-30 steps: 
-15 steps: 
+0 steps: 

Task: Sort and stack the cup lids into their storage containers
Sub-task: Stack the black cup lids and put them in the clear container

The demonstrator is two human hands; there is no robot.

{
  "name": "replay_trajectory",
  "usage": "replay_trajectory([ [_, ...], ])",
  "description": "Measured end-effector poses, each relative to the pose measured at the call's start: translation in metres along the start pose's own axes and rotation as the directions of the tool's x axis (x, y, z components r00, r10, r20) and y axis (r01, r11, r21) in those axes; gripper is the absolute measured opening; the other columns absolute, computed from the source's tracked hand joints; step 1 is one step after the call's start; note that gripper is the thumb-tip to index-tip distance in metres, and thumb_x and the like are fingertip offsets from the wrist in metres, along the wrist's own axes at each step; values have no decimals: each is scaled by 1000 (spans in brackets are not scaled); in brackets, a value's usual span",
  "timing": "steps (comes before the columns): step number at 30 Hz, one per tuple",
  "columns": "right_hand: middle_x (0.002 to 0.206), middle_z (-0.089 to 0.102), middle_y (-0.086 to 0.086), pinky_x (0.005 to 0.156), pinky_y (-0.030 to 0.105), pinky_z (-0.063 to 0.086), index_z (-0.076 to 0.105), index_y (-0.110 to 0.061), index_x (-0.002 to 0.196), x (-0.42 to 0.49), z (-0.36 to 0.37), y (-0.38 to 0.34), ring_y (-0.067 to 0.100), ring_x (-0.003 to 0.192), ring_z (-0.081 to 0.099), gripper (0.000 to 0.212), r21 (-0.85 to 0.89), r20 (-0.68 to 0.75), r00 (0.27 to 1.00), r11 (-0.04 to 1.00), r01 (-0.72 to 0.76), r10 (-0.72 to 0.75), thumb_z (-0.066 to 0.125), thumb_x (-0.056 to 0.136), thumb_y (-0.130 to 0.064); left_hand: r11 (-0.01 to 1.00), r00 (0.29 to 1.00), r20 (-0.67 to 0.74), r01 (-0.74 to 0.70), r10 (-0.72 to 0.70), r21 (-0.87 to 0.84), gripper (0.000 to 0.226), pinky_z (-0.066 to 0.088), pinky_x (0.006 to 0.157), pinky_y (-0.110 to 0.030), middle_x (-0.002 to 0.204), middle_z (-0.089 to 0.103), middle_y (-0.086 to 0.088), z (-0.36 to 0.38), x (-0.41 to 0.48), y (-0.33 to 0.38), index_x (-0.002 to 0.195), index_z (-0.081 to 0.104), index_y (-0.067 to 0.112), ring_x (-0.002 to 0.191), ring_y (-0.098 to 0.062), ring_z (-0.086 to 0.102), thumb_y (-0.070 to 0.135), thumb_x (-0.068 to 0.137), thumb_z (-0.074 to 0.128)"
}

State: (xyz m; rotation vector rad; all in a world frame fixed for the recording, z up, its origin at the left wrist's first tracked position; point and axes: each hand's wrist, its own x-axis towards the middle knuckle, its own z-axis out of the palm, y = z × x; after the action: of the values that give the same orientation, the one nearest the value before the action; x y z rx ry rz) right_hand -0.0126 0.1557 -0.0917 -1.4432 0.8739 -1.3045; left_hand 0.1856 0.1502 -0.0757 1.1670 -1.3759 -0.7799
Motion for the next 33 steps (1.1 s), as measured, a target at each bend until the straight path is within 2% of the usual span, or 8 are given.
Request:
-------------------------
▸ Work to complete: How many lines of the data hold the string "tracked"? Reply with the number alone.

▸ Solution to this problem: 2